Smith has always been a strong rebounder, and back in 2010-11 when he was with UCLA, he led the Pacific 10 Conference in total offensive rebounds with 114. Then, with Georgetown last year, Smith led the entire Big East Conference with an offensive rebound percentage of 15.5. With his work clearing up the glass on defense, too, Smith was able to finish the season ranked 5th in the Big East with a total rebound percentage of 17.

And despite the level of play in college being totally different to the NBA, Smith’s high rebounding percentage is still far better than that of Davis and Hawes (both of whom failed to even surpass 11.4 percent, whilst their athletic freak of a teammate DeAndre Jordan’s was more than double that at 24.5).

With his work in the post and serious impact as a put-back guy, Smith even ranked 7th in the Big East for offensive rating (116.1) last season. So, whilst his skill as a low-post defender may need some work (he averaged a moderate 1.3 blocks per 40 minutes), his size helps him deter opponents and he still couldn’t have done much more in his 20 minutes per game last year.

Because when you consider his tenacious rebounding and efficiency as a scorer (10.8 points per game on 62.1 percent shooting) it equated to Smith having the best player efficiency rating (28.2) in the Big East.

Jan 31, 2015; Omaha, NE, USA; Georgetown Hoyas center Joshua Smith (24) dunks over Creighton Bluejays forward Toby Hegner (32) at CenturyLink Center Omaha. Georgetown defeated Creighton 67-40. Mandatory Credit: Steven Branscombe-USA TODAY Sports

All that together, and Joshua Smith looks like a promising back up center that could suit the Clippers well.
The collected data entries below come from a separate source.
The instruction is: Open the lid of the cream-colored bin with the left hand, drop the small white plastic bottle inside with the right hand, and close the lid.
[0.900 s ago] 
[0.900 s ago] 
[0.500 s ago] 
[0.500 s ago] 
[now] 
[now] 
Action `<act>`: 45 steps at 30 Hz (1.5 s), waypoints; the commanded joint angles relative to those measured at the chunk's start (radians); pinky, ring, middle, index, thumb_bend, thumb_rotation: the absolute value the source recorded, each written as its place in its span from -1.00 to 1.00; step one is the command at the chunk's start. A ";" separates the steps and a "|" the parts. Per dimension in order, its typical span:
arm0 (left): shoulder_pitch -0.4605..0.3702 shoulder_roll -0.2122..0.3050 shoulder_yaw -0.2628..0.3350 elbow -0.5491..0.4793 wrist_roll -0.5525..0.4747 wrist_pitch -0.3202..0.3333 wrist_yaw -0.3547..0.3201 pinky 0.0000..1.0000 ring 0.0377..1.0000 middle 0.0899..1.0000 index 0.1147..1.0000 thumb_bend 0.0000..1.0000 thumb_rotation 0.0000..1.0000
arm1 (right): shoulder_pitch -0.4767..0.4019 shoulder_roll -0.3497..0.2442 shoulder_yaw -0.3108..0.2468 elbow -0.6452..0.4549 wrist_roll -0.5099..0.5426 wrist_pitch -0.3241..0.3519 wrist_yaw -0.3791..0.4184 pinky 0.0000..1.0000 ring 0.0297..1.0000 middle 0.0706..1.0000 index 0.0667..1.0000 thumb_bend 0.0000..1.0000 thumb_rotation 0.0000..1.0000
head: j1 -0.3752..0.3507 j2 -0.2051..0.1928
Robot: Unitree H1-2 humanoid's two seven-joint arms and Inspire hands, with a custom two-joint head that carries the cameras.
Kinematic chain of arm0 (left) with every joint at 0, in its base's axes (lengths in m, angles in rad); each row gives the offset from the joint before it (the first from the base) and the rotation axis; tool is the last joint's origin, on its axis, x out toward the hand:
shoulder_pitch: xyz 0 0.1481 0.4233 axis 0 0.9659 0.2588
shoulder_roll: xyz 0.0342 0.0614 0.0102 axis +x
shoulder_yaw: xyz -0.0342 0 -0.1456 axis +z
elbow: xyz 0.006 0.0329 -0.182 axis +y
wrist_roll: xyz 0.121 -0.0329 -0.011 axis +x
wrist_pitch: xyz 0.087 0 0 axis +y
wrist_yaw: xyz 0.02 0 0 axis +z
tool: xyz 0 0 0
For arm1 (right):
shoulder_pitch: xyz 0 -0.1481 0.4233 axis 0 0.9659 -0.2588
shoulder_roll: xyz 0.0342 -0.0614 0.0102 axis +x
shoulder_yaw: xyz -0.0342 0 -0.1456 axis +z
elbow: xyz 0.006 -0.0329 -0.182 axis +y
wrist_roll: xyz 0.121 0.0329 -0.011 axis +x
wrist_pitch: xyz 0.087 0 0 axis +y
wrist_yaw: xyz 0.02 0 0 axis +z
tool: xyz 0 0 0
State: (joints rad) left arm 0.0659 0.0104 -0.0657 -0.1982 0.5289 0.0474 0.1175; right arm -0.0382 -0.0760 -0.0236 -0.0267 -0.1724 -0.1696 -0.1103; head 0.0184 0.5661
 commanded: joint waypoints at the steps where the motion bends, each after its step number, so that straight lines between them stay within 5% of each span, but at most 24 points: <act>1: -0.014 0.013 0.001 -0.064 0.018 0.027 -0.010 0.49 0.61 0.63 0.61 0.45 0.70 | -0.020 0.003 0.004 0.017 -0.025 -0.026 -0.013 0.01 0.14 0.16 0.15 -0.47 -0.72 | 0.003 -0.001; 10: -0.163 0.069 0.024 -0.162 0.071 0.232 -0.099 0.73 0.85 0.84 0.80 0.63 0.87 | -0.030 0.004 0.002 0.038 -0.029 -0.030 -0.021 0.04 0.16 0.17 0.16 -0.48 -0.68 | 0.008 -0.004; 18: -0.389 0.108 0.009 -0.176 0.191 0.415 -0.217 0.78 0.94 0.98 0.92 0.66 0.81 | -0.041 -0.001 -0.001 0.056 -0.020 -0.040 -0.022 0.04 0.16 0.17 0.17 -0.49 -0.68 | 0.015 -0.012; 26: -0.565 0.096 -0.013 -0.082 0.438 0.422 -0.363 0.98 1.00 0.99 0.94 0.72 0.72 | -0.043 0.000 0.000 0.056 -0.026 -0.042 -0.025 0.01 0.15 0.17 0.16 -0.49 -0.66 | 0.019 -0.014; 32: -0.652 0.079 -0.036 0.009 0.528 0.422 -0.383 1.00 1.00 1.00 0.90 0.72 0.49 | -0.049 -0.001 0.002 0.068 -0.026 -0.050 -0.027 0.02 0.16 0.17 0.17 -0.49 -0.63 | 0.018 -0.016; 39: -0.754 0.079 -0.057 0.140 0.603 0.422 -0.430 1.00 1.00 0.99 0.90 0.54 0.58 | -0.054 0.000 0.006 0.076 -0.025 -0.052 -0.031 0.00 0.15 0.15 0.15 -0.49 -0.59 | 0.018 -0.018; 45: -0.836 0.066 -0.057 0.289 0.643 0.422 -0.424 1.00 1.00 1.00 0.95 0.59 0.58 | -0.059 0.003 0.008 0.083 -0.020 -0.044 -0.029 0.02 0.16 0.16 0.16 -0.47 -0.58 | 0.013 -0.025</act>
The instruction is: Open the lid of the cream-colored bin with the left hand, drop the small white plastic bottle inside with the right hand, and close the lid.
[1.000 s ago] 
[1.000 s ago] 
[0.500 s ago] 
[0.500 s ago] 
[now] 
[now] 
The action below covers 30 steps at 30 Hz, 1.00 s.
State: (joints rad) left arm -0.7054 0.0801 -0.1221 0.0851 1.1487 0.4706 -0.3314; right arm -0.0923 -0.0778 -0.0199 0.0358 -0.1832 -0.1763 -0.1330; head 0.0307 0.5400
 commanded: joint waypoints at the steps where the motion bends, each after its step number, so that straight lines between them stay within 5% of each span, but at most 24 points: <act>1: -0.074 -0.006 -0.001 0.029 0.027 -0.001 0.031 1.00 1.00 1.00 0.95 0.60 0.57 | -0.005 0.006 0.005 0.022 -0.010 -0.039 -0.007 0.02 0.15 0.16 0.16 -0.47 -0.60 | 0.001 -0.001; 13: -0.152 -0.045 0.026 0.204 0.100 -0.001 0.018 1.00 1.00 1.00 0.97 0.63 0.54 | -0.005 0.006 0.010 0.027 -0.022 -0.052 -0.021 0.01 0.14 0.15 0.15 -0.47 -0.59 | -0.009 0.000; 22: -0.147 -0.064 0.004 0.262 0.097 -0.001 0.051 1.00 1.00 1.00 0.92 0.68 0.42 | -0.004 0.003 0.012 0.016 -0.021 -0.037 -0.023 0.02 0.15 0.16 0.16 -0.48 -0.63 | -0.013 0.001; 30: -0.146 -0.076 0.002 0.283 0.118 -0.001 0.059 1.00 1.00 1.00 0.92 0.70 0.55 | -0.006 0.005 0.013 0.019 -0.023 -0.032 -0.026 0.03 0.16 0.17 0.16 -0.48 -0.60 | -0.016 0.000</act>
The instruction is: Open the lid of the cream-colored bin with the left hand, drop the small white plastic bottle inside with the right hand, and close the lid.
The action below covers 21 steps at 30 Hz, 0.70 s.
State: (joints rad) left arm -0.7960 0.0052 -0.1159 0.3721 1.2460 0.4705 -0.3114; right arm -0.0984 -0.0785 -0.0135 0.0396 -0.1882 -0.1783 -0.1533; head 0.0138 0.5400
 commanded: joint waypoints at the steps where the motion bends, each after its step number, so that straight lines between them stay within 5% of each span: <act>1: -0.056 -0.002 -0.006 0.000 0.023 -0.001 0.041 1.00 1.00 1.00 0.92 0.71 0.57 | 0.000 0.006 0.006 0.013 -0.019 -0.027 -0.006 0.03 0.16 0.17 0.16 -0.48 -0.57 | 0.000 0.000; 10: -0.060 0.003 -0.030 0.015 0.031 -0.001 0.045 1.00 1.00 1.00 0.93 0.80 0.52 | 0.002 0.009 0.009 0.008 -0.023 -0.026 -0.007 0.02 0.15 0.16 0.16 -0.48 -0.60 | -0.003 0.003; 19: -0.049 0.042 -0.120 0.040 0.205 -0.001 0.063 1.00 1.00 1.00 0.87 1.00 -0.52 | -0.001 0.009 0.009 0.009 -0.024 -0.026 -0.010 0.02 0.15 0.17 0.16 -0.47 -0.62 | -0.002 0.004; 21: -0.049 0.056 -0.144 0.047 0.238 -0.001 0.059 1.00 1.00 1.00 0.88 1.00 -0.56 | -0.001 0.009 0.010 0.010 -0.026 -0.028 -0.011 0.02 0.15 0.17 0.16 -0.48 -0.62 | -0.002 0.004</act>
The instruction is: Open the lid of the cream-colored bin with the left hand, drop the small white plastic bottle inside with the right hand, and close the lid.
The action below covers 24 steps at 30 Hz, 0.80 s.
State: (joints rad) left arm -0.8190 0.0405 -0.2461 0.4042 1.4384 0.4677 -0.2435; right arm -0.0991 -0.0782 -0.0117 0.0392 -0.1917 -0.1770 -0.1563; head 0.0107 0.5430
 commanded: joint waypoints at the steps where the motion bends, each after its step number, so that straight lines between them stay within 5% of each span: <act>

Not just because it looks good to have someone on your team who’s 350 lbs, but because he brings physicality, toughness, rebounding and experience as a low-post scoring option off the bench (he was 4th in the Big East in usage percentage).

The main issues he needs to address are his low-post and help defense, and his weight. Of course, his size is a major asset, although shedding a few pounds will help him to increase his stamina and reduce the stress that he’ll have to deal with on his knees and ankles.

The next question is whether or not the Clippers will be able to sign him.

To give an example of his projected position in the 2015 NBA draft, three separate mocks by CBSSports predict that he’ll go undrafted. And seeing as it’s unlikely that the Clippers will be able to trade for anything more than a second round pick, the fact that Smith could well go undrafted makes him a very noteworthy secondary option if L.A. can’t find anyone in free agency.

So, with his combination of physicality and efficiency that the Clippers’ bench lacks, he could develop into a young big man that can offer more as a backup than either Davis or Hawes.

If L.A. fail to enter the draft, Joshua Smith is definitely worth some attention.